:: WORK TASK ::
Print the whole listing exactly as it appears, but skip the pictures.

:: THE DATA ::
━━━━━━

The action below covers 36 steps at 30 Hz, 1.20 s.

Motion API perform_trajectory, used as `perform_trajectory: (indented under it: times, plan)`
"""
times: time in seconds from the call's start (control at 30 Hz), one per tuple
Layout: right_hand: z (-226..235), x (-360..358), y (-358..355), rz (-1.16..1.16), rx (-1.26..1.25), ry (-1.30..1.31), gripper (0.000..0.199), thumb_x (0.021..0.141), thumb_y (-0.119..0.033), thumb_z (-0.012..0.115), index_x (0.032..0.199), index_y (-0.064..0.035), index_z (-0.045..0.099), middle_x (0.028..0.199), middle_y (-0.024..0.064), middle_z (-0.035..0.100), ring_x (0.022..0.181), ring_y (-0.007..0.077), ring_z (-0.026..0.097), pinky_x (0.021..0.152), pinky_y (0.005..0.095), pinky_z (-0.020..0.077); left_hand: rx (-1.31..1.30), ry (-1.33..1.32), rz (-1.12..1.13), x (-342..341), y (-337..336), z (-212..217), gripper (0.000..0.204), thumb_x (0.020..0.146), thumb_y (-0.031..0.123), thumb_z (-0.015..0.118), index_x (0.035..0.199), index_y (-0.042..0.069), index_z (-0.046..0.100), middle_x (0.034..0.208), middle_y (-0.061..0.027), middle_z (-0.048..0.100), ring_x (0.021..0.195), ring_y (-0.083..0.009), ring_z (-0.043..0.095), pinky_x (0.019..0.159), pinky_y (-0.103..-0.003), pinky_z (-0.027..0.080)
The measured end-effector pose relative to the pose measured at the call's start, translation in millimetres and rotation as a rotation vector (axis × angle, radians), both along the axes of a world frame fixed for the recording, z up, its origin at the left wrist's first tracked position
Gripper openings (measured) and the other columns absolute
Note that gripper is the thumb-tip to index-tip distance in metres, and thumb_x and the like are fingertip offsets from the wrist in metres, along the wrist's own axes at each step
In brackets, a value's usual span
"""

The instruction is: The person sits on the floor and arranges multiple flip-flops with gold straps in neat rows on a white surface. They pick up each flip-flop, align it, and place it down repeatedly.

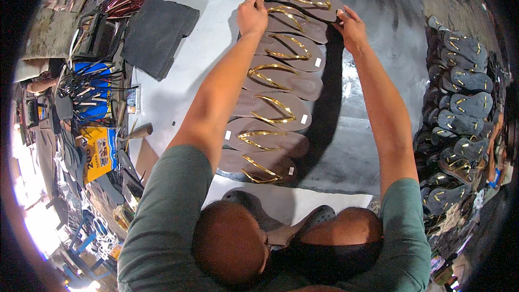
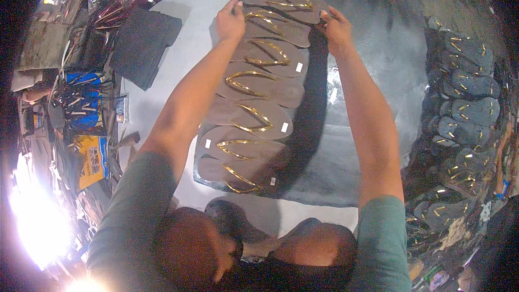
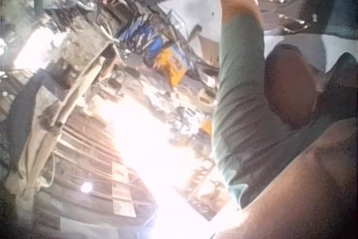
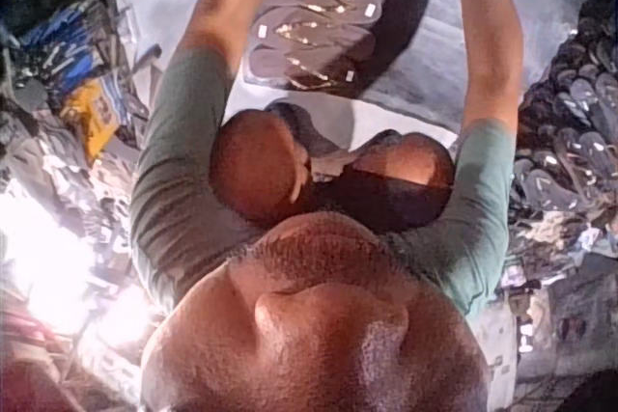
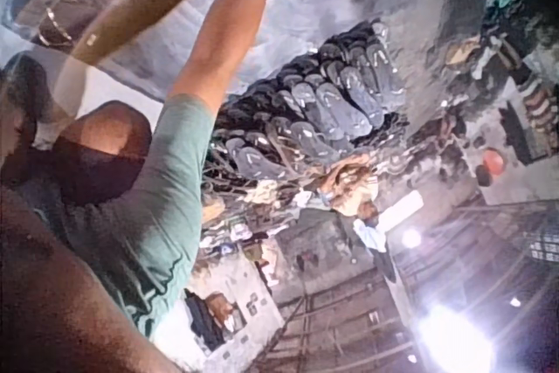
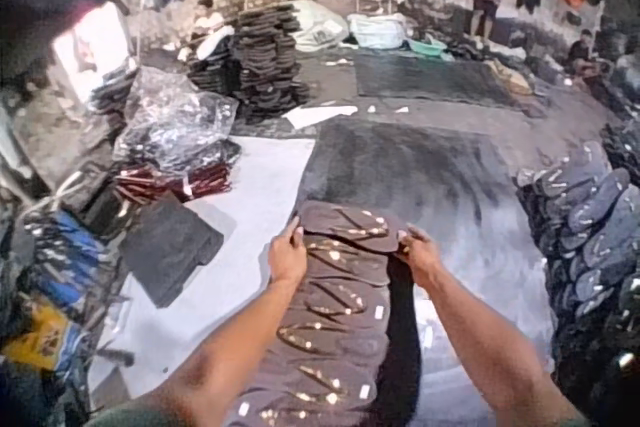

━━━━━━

:: EXPECTED ANSWER ::
The action below covers 36 steps at 30 Hz, 1.20 s.

Motion API perform_trajectory, used as `perform_trajectory: (indented under it: times, plan)`
"""
times: time in seconds from the call's start (control at 30 Hz), one per tuple
Layout: right_hand: z (-226..235), x (-360..358), y (-358..355), rz (-1.16..1.16), rx (-1.26..1.25), ry (-1.30..1.31), gripper (0.000..0.199), thumb_x (0.021..0.141), thumb_y (-0.119..0.033), thumb_z (-0.012..0.115), index_x (0.032..0.199), index_y (-0.064..0.035), index_z (-0.045..0.099), middle_x (0.028..0.199), middle_y (-0.024..0.064), middle_z (-0.035..0.100), ring_x (0.022..0.181), ring_y (-0.007..0.077), ring_z (-0.026..0.097), pinky_x (0.021..0.152), pinky_y (0.005..0.095), pinky_z (-0.020..0.077); left_hand: rx (-1.31..1.30), ry (-1.33..1.32), rz (-1.12..1.13), x (-342..341), y (-337..336), z (-212..217), gripper (0.000..0.204), thumb_x (0.020..0.146), thumb_y (-0.031..0.123), thumb_z (-0.015..0.118), index_x (0.035..0.199), index_y (-0.042..0.069), index_z (-0.046..0.100), middle_x (0.034..0.208), middle_y (-0.061..0.027), middle_z (-0.048..0.100), ring_x (0.021..0.195), ring_y (-0.083..0.009), ring_z (-0.043..0.095), pinky_x (0.019..0.159), pinky_y (-0.103..-0.003), pinky_z (-0.027..0.080)
The measured end-effector pose relative to the pose measured at the call's start, translation in millimetres and rotation as a rotation vector (axis × angle, radians), both along the axes of a world frame fixed for the recording, z up, its origin at the left wrist's first tracked position
Gripper openings (measured) and the other columns absolute
Note that gripper is the thumb-tip to index-tip distance in metres, and thumb_x and the like are fingertip offsets from the wrist in metres, along the wrist's own axes at each step
In brackets, a value's usual span
"""

The instruction is: The person sits on the floor and arranges multiple flip-flops with gold straps in neat rows on a white surface. They pick up each flip-flop, align it, and place it down repeatedly.

Nothing else remains for the exercise.